If we take the time to think about how much meat we all eat, we would probably all agree that we could do with adding some more varied types of protein to our healthy eating diets and pregnancy weight loss plans so that we get a wider range of nutrients and are not relying on meat too much – which has a higher saturated fat content than other protein sources.
Other protein sources include eggs, tofu, cheese, legumes (beans, lentils, peas), nuts and fish and on a Monday, I try and go for a meat free dinner and make sure that I use as many vegetables and legumes as possible, and below is one of my favourite dishes to make and is literally packed with goodness!

Meat free vegetable and lentil bolognaise

Ingredients

  • Half a pack of soba noodles – or use wholemeal pasta
  • 1 tin of lentils
  • 1 bunch of brocollini or a cup of brocolli florets
  • 1 cup of green beans
  • 1/2 cup of spring onions
  • 1/4 cup of freshly chopped basil
  • 1 x red/green/yellow capsicum – chopped into strips
  • 1 x pot of ready made pasta tomato sauce or make your own using 1 x tin of tomatoes (or 6 large fresh ones) plus 1 x clove of garlic and 2 x tbsp of tomato paste
  • 1/2 a bag of spinach leaves
  • 4 x cloves of cracked black pepper
  • 2 x tbsp of greek yoghurt

Directions
Cook the soba noodles for approx 10-15 minutes then in a large frying pan add in all of the ingredients and veggies and cook for approximately 5-10 minutes – adding in the basil and yoghurt at the end.  Then add the soba noodles to your vegetable mix, stir well and serve/ This is really easy to make and has minimal washing up
Servings 3. Calories per serve 450

Why is a diet high in vegetables so good?
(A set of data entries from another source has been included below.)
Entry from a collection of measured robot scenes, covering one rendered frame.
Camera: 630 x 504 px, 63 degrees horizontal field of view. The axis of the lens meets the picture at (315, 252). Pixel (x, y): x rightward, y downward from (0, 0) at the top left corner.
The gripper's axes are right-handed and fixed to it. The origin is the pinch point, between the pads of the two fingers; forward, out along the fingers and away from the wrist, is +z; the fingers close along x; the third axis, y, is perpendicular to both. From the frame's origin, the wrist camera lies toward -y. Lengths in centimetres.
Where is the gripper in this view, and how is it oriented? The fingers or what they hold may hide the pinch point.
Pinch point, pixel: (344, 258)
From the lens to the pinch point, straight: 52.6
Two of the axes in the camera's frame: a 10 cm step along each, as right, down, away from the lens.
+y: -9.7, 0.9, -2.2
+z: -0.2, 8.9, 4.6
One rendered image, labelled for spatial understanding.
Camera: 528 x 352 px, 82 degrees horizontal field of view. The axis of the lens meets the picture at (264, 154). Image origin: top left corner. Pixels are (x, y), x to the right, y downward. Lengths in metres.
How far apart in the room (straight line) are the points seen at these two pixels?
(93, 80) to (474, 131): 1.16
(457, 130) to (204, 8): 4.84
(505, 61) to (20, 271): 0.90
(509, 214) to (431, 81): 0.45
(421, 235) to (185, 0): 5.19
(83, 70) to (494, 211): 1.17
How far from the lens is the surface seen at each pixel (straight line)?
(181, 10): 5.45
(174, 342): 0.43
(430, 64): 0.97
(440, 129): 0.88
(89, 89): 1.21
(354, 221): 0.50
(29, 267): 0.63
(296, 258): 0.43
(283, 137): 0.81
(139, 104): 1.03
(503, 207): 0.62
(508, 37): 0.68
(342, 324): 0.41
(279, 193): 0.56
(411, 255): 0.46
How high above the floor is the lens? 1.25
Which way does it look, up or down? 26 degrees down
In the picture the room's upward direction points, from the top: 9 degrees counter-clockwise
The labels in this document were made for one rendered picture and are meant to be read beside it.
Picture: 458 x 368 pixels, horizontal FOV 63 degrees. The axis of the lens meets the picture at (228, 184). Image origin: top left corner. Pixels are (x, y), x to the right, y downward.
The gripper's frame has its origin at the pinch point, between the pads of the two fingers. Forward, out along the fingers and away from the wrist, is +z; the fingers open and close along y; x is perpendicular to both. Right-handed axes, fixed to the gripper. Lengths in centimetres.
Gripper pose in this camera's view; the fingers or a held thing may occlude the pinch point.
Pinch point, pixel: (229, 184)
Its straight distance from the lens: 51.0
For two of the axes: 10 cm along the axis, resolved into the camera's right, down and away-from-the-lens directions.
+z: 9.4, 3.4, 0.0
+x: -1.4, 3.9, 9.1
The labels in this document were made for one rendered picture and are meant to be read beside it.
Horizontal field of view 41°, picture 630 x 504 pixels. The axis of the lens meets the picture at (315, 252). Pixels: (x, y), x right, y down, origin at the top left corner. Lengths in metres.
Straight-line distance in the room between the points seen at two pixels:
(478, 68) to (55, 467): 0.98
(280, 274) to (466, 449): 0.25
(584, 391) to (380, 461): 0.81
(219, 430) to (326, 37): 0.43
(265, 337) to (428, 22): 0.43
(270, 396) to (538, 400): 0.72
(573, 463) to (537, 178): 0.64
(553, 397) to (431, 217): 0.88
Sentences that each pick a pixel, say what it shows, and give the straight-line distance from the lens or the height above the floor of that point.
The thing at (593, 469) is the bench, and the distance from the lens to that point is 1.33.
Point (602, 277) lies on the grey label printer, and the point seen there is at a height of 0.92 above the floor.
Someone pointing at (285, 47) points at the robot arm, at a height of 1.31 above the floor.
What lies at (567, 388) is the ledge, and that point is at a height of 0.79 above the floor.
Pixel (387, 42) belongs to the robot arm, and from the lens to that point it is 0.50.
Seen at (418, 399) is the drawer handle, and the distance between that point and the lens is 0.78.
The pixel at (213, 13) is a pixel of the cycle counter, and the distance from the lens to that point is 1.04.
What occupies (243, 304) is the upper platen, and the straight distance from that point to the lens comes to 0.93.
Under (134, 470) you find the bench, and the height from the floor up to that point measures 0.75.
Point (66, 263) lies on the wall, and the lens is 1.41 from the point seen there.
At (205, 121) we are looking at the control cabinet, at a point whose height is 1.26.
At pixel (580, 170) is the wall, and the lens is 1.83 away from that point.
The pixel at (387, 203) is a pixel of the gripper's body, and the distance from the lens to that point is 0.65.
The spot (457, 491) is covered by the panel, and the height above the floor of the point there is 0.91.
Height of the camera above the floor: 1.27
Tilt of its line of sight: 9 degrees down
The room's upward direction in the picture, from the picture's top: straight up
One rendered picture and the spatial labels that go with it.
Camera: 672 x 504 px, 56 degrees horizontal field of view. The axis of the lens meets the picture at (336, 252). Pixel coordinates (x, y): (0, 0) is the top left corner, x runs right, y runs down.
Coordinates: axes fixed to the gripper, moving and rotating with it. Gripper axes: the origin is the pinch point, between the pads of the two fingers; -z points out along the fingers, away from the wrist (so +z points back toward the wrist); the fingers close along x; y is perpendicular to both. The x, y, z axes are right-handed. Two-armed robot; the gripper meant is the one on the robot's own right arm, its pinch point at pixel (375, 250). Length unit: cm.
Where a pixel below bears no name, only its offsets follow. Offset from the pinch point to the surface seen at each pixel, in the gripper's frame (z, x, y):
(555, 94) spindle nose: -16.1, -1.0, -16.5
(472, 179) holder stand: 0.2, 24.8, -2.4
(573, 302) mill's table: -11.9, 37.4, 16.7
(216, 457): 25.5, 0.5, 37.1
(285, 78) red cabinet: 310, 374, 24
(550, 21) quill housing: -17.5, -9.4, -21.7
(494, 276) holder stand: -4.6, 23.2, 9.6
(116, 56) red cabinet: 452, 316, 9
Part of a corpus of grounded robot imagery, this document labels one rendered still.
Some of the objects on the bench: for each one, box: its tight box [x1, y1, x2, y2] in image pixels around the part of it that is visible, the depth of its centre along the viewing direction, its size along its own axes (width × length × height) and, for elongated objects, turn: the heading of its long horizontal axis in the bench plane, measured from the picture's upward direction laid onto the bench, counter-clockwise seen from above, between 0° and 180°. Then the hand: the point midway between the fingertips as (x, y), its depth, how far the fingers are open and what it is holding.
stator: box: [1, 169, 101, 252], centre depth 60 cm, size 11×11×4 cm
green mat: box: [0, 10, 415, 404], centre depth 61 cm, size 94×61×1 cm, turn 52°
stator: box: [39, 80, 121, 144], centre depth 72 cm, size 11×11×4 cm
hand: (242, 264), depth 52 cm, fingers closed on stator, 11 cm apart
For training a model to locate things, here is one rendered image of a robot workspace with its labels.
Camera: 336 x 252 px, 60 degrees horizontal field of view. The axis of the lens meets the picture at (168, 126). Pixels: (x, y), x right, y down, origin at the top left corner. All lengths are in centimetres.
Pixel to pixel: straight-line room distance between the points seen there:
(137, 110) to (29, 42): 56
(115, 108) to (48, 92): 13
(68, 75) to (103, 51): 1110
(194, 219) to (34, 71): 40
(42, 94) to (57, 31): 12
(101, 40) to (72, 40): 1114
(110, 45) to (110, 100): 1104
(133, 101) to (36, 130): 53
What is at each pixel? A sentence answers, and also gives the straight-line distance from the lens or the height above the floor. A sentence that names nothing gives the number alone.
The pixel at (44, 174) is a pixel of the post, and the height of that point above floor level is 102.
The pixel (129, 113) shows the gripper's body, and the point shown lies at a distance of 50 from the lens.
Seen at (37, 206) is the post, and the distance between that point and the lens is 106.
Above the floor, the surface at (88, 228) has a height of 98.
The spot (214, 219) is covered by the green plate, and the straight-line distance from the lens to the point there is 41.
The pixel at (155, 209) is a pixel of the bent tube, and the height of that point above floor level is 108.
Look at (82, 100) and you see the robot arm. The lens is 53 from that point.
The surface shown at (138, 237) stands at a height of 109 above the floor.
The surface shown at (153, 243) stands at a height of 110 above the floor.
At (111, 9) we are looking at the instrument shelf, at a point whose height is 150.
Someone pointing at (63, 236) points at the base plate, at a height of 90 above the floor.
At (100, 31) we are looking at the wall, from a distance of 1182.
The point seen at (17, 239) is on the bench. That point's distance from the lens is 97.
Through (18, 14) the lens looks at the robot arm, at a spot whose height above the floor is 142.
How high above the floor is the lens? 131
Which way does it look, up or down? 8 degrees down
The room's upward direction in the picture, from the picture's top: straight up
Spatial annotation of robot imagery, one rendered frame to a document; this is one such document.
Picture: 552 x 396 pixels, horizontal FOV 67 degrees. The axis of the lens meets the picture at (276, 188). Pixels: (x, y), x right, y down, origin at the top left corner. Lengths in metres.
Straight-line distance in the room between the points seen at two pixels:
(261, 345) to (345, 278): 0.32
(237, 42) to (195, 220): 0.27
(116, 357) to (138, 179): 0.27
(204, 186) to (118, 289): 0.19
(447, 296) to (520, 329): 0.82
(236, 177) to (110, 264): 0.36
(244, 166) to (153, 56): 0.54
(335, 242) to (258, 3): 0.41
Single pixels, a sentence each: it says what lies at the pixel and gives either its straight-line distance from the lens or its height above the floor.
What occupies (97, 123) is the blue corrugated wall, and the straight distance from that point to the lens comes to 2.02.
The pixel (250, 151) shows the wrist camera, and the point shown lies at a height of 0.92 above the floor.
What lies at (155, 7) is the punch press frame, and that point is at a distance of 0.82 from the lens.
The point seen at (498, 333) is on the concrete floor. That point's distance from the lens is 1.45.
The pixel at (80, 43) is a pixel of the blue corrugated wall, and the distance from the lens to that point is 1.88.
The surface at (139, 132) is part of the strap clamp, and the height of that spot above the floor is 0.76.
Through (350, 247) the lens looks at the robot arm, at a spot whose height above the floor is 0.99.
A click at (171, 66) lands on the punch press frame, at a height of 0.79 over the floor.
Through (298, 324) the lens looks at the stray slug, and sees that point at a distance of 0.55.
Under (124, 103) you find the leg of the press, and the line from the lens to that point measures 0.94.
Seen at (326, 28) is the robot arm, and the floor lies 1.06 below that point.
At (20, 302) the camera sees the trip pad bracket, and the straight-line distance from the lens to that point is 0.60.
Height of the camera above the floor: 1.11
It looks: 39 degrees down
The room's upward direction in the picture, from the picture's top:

A well-balanced vegetarian diet is generally lower in fat and higher in fibre than a meat eating diet and vegetarians are less likely to develop heart disease and high blood pressure problems. Adopting vegetarian principles into a mainstream diet, and going meat-free at least one day per week can help bring these benefits to the meat eating population too.

Misconceptions

Many people are reluctant to try a vegetarian day once per week as they are unsure about alternative sources of protein. They may also be concerned that a vegetarian diet may not be suitable for the whole family. It may be true that it takes a little more thought and effort into preparing a vegetarian meal, especially for people who are accustomed to eating meat every day, but there are many appropriate sources of protein and nearly all vegetarian meals are suitable for all of the family.

Sources of Protein

Although meat is undeniably a good source of protein, there are many other foods available to vegetarians which are equally good. Grains such as quinoa, which can be eaten as a substitute for rice or pasta is very high in protein and fibre. Beans, peas and lentils are rich in protein too, and can be used to create appetizing dishes such as vegetarian chillis, spicy Indian dahl or soups. Nuts and seeds are a protein-rich snack and dairy products and eggs are also high in protein levels. Many of us will have tins of lentils and a box of eggs in the cupboard and no special shopping trip is required to make a tasty vegetarian meal.